From: Linus Torvalds
Date: Wed Oct 12 2016 - 11:47:15 EST


On Wed, Oct 12, 2016 at 6:30 AM, Tetsuo Handa
<penguin-kernel@xxxxxxxxxxxxxxxxxxx> wrote:
>
> I noticed that current linux.git generates hardly readable console output
> due to KERN_CONT changes. Are you suggesting developers that output like
> this be fixed?

Yes. Needing to add a few KERN_CONT markers was pretty much expected,
since it's about 5 years since we enfroced it and new code won't
necessarily have it (and even back then I don't think we _always_ got
it right).

That said, looking at the printk's in the lowmem code, I think it
could be useful if there was some effort to see if the code could
somehow avoid the multi-printk thing.
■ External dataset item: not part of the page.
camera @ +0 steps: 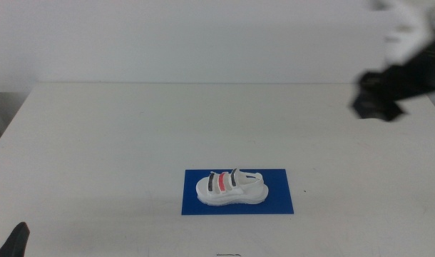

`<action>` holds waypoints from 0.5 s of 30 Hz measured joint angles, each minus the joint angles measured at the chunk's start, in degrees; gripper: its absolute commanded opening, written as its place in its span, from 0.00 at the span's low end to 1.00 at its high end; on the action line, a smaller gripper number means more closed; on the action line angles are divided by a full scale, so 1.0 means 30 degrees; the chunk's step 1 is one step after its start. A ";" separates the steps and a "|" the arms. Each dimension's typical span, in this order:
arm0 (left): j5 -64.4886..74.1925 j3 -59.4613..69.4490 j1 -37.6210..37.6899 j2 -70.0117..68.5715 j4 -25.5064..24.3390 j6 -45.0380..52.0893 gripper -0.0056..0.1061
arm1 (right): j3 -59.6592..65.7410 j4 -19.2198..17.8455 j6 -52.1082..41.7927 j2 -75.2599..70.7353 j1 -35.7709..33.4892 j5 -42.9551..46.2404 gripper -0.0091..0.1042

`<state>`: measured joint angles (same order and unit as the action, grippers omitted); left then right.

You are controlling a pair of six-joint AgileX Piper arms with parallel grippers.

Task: Use one arm to grab the shoe from the table and place it on the mat.

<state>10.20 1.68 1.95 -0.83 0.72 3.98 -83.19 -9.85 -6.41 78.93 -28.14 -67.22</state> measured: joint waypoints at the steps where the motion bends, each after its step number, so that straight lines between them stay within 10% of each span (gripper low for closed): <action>1: 0.0000 0.0000 0.0000 0.0000 0.0000 0.0000 0.89 | 0.1235 0.0047 0.0495 -0.0936 0.0421 0.0731 0.69; 15: 0.0000 0.0000 0.0000 0.0000 0.0000 0.0000 0.89 | 1.6915 0.0358 0.3554 -1.4152 0.4767 1.6170 0.69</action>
<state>10.20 1.68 1.95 -0.83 0.72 3.98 -32.44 -8.78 4.25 36.47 -13.84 -18.71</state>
This is actually one area where

(a) the problem actually happens while the system is running, rather
than booting

(b) I've seen line mixing in the past

but the short term fix is to just add KERN_CONT markers to the lines
that are continuations.

NOTE! The reason I mention that (a) thing that it has traditionally
made it much messier to do logging of continuation lines in the first
place (because more things are going on and often one problem leads to
another and then the mixing is much more likely), but I actually
intentionally made it more likely to trigger the flushing issue in
commit bfd8d3f23b51 ("printk: make reading the kernel log flush
pending lines").

So if there is an active system logger that is reading messages *when*
one of those "one line in multiple printk's" things happen, that log
reader will now potentially cause the logging to be broken up because
the act of reading will flush the pending lines.

Now, honestly, that is something that we may end up reverting, but I'd
_like_ to try not to. Because without that flushing, there might be
one last partial line that the logger never sees. So it was me trying
to be aggressive about those partial lines, and the *hope* is that we
can just keep it, and that we can look at areas that have problems
with it.

We'll see. But the other issues are easily fixed by just adding
KERN_CONT where appropriate. It was actually very much what you were
supposed to do before too, if only as a marker to others that "yes,
I'm actually doing this, and no, I'm not supposed to have a log level"
(but with the new world order you actually *can* combine KERN_CONT
with a loglevel, so that if the beginning od the line got flushed, the
continuation can still be printed with the right log level).